Русский характер! Поди-ка опиши его… Рассказывать ли о героических подвигах? Но их столько, что растеряешься — который предпочесть…»
Иван Сударев, от имени которого Толстой ведет повествование, считает, что не стоит сейчас рассказывать о героических подвигах своего приятеля Егора Дремова: на груди его сверкает золотая звездочка и множество орденов. До войны он был обыкновенным колхозником, простым, тихим. Только внешность его бросалась в глаза; сильный, красивый, он привлекал внимание своей душевной улыбкой. И вот с ним произошло несчастье: во время Курского побоища его танк был подбит и загорелся, водитель вытащил его, обгоревшего, едва живого, и пополз с ним на перевязочный пункт. «Я почему его тогда поволок? — рассказывал Чувилев, — слышу, сердце у него стучит…»
«Восемь месяцев он пролежал в госпитале, ему делали одну за другой пластические операции, восстановили и нос, и губы, и веки, и уши. Через восемь месяцев, когда были сняты повязки, он взглянул на свое и теперь не на свое лицо. Медсестра, подавшая ему маленькое зеркальце, отвернулась и заплакала. Он тотчас ей вернул зеркальце.
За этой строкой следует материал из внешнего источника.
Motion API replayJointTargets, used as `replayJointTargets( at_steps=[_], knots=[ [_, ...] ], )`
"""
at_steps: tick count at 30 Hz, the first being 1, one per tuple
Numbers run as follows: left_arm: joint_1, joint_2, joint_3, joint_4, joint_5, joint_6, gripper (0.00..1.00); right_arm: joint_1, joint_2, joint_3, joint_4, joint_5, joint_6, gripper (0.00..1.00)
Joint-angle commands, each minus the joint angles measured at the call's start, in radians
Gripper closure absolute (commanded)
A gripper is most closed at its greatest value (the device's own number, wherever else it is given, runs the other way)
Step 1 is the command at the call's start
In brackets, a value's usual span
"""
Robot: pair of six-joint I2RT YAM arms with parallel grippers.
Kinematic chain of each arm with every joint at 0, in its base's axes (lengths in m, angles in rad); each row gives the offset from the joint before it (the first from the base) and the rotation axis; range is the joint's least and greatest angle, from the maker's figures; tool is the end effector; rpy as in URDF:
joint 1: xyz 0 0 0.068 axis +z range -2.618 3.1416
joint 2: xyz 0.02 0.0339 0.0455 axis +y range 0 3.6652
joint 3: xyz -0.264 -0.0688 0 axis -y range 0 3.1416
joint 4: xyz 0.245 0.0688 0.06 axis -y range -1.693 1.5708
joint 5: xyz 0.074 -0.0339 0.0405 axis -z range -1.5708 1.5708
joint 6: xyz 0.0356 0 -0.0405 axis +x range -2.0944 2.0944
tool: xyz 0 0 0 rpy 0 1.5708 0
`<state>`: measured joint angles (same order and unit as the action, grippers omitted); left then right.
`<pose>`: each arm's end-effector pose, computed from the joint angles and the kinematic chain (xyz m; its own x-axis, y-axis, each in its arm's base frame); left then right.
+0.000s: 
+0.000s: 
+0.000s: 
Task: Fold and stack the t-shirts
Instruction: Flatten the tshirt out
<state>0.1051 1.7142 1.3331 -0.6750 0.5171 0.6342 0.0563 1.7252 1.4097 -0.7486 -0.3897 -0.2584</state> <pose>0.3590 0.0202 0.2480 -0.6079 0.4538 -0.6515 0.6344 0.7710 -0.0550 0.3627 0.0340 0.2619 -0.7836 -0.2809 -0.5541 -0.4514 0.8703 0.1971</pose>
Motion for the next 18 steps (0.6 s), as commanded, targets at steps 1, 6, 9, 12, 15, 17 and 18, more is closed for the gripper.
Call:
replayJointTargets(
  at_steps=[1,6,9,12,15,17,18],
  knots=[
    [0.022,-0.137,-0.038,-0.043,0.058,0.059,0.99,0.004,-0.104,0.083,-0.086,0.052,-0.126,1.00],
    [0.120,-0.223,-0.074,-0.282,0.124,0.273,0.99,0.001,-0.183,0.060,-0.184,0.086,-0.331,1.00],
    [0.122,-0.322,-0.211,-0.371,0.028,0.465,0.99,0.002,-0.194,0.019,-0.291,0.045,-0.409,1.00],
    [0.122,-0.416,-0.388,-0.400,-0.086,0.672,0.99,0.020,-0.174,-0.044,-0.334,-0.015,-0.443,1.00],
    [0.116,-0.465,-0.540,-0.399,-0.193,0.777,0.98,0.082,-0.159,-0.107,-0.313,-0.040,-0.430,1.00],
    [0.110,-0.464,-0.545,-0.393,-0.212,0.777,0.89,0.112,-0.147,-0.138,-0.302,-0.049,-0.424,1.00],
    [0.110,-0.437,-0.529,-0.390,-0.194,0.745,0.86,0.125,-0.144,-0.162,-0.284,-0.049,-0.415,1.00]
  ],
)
— Бывает хуже, — сказал он, — с этим жить можно».
Поехал Егор Дремов домой для полного восстановления здоровья. Обрадовался при виде родного дома, родной деревни, знакомого колодезя с высоким журавлем. И вдруг его словно обожгло: как же он покажется родителям, ведь если медсестра при виде его лица отвернулась и заплакала, а генерал, отпуская его в деревню, отвернулся и старался на него не смотреть, то каково же будет матери и отцу глядеть на него и не узнавать в нем того, кого они вырастили и воспитали. И тогда он решил не говорить им, что он их сын. Просто приехал, чтобы передать привет от сына. Так он и сделал. И долго рассказывал он про войну, про сына, то есть про самого себя, но так и остался неузнанным. «Ему было хорошо за родительским столом и обидно». На следующее утро пришла его невеста. «Она подошла близко к нему. Взглянула, и будто ее слегка ударили в грудь, откинулась, испугалась. Тогда он твердо решил уйти, — сегодня же.
Мать напекла пшенных блинов с топленым молоком. Он опять рассказывал о лейтенанте Дремове, на этот раз о его воинских подвигах, рассказывал жестоко и не поднимал глаз на Катю, чтобы не видеть на ее милом лице отражения своего уродства… Он был очень угнетен всем происшедшим, даже, останавливаясь, ударял ладонями себе в лицо, повторял сиплым голосом: «Как же быть-то теперь?»
Друзья его встретили радостно, а вскоре пришло от матери письмо, в котором она высказывает догадку, что именно он приезжал к ним. Тогда признался он матери, что не хватило духу сознаться. Мать и невеста приехали в часть.
Да, вот они, русские характеры! Кажется, прост человек, а придет суровая беда, в большом или малом, и поднимается в нем великая сила — человеческая красота».
7 мая рассказ был опубликован в «Красной звезде», а 8 мая ему пришлось вылететь в Ленинград все по тем же делам расследования зверств, содеянных немецкими фашистами. Побывал он в Детском, посмотрел на разрушенный дом, где прожил почти десять лет, побывал в Петергофе, в Кронштадте, на Толбухинской косе, названной так по имени полковника Толбухина, отличившегося в битве со шведами во времена Петра Великого. Этот эпизод Северной войны Толстой намеревался отобразить в третьей книге романа. В Ленинграде выступил по радио, встретился с писателями, руководителями Ленсовета, провел литературный вечер в одной из воинских частей.
Он знал, что его родной Ленинград вынес большие трудности, но то, что он увидел и услышал от знакомых и очевидцев, переполнило его сердце мукой и горем. Да и до сих пор в Ленинграде, недавно освобожденном от блокады, было голодно, неуютно. Только однажды он в гостинице «Астория», где остановились артисты театра имени Кирова, недавно приехавшие из Алма-Аты и тоже переживавшие горечь от встречи с родным городом, позволил себе хоть на время позабыть о горе и страданиях. Кто-то из артистов раздобыл рыбу невероятного цвета. Многие отказались даже прикасаться к ней. Толстой разрешил все сомнения, предложив сделать из нее котлеты. А когда он принес бутылку вина, сказав при этом, что с таким вином можно проглотить и сырого крокодила, то сомнения рассеялись, и все принялись за пиршество. В такой компании молодых и талантливых людей Толстой всегда чувствовал себя приподнято, бодро, сверкал остроумием. И на этот раз он тоже громче всех смеялся, рассказывая забавные случаи из прошлой и современной жизни!